Martin Ahrer

Thinking outside the box

Introduction to Hashicorp Nomad

2022-07-20 9 min read martin

In the past 2 years I successfully architected and developed a new product for a customer and brought it to production. This product uses Hashicorp’s job scheduler Nomad for managing workload.

Nomad is an excellent alternative to Kubernetes. It is known for its simplicity in regard to usage and maintainability and allows to schedule containerized and non-containerized applications.

So in case your development is not delivering container images, Nomad can schedule any Java workload (e.g. a Spring boot application) or even native binaries (e.g. Spring Boot native application).

I have worked with Kubernetes in the past, and I love Kubernetes for its flexibility and power. However, it is quite expensive to operate and develop applications for Kubernetes and not every customer may be willing to take that. Besides, probably the most popular way of running Kubernetes is a managed Kubernetes cloud offering that may not fit for example when you just can’t have yor data in the cloud.

However, in this article I don’t want to discuss pros/cons of Nomad and Kubernetes and for this rather refer to https://www.nomadproject.io/docs/nomad-vs-kubernetes. You find my reasons there for why I was going with Nomad over Kubernetes.

My intention is to start a series of posts showing deployment of Nomad and developing applications running with Nomad. Towards the end of this series you will know how to run Nomad in production.

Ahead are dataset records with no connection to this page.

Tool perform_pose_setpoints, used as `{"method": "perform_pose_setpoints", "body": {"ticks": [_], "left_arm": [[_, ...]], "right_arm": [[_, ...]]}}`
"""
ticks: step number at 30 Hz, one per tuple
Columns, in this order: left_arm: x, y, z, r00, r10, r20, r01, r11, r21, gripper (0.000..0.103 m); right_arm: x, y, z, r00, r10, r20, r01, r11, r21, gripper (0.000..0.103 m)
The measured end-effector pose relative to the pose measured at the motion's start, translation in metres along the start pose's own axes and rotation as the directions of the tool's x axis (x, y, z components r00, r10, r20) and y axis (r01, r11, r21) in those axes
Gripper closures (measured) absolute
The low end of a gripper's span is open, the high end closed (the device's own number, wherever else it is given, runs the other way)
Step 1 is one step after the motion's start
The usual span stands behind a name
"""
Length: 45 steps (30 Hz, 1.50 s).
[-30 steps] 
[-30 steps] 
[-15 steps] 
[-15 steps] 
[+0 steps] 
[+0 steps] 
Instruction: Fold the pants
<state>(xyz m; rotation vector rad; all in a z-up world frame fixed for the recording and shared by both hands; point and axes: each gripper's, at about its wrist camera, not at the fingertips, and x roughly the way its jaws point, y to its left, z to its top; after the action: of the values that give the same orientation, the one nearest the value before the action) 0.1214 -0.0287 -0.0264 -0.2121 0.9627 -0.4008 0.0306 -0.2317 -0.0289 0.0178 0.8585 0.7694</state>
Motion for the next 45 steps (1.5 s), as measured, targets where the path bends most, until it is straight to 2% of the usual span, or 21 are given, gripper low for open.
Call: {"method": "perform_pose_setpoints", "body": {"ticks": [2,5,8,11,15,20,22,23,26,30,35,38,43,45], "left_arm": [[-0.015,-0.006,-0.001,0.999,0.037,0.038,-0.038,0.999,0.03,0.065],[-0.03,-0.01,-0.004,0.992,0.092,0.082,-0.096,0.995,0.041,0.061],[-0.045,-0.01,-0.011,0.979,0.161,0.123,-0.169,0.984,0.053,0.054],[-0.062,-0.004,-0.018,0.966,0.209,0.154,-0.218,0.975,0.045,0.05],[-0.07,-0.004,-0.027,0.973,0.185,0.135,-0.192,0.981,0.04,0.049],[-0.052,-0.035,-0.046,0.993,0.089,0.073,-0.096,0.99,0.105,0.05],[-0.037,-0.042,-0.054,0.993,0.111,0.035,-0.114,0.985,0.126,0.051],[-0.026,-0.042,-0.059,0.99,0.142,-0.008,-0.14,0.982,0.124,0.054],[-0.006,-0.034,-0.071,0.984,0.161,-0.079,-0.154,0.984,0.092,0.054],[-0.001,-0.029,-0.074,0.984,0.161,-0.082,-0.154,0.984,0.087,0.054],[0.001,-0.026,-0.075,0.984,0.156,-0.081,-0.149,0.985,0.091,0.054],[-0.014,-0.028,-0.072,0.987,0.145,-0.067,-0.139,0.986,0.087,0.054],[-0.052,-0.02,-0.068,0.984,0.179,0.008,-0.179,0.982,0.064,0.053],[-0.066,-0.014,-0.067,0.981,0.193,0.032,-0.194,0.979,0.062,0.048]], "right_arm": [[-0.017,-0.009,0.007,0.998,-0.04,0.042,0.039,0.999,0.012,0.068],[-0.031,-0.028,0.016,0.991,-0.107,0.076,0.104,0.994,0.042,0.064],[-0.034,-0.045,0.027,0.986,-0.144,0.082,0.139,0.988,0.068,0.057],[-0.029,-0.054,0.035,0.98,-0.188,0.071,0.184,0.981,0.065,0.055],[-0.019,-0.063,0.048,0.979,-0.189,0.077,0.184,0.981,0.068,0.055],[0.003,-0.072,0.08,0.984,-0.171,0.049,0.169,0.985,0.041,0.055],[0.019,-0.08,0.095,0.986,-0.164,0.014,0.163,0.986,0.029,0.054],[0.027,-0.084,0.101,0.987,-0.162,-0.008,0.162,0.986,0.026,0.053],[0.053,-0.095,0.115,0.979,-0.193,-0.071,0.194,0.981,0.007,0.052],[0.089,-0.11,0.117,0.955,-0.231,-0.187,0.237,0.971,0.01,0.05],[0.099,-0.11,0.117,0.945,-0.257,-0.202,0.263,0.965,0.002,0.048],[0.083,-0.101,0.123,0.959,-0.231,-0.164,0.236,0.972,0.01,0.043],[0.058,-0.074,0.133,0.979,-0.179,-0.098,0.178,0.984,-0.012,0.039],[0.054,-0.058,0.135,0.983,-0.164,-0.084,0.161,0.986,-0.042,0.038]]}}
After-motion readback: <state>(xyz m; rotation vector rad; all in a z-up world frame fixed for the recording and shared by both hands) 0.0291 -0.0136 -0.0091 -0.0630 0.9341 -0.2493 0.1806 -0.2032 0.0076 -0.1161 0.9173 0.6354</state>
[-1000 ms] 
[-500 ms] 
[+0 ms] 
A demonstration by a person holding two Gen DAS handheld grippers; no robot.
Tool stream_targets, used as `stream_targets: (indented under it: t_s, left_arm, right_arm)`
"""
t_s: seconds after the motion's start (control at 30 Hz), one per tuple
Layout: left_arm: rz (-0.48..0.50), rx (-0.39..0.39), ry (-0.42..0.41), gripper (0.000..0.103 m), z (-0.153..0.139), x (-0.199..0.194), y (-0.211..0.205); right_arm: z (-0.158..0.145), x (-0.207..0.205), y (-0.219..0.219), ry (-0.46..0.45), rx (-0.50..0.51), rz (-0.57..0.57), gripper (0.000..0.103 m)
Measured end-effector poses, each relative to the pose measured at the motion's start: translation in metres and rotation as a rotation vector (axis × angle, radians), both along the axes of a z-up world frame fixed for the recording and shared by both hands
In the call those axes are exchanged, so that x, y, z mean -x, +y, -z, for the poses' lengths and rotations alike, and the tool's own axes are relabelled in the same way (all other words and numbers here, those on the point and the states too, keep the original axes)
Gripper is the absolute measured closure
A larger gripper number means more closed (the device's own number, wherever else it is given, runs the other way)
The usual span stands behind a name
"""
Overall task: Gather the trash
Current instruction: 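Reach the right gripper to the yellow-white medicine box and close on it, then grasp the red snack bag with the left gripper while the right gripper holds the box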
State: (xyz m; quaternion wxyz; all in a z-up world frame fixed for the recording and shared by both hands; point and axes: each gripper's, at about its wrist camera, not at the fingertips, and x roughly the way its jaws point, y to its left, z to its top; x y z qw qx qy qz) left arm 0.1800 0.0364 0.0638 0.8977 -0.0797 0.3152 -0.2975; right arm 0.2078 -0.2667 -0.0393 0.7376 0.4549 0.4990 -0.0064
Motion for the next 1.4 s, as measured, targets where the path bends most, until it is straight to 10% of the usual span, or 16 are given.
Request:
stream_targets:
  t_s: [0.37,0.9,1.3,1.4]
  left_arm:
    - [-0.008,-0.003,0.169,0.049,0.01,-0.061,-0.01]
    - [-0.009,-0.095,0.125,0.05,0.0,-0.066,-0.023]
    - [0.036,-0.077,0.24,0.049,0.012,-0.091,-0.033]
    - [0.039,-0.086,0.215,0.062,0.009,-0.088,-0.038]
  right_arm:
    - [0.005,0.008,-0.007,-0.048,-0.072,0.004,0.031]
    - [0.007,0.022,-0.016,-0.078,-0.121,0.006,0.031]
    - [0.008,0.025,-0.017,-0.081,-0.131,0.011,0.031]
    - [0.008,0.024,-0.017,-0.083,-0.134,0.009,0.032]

Recently Nomad 1.3 was released making it even more attractive to run because it makes Nomad even simpler than it already was before. Nomad 1.3 added basic service discovery. Before, a typical setup included integration of Hashicorp’s Consul providing very powerful service discovery (and more). For Nomad 1.4 it was already announced that its service discovery support will be further extended to even provide health checks (as available with Consul services) for service registrations.

But now let’s move on to showing how to run a simple setup of Nomad for local development and then do a deployment of a simple container based workload.

Run Nomad locally

For running Nomad we have to run the Nomad agent which can run in server or client mode. For installing the agent go ahead and read the Nomad installation tutorial. Also, it won’t hurt to read up on the Nomad vocabulary to better follow along.

For local development we can run an agent in a so-called dev mode activating server and client within a single process. This is the most trivial setup and is well documented in https://learn.hashicorp.com/tutorials/nomad/get-started-run?in=nomad/get-started.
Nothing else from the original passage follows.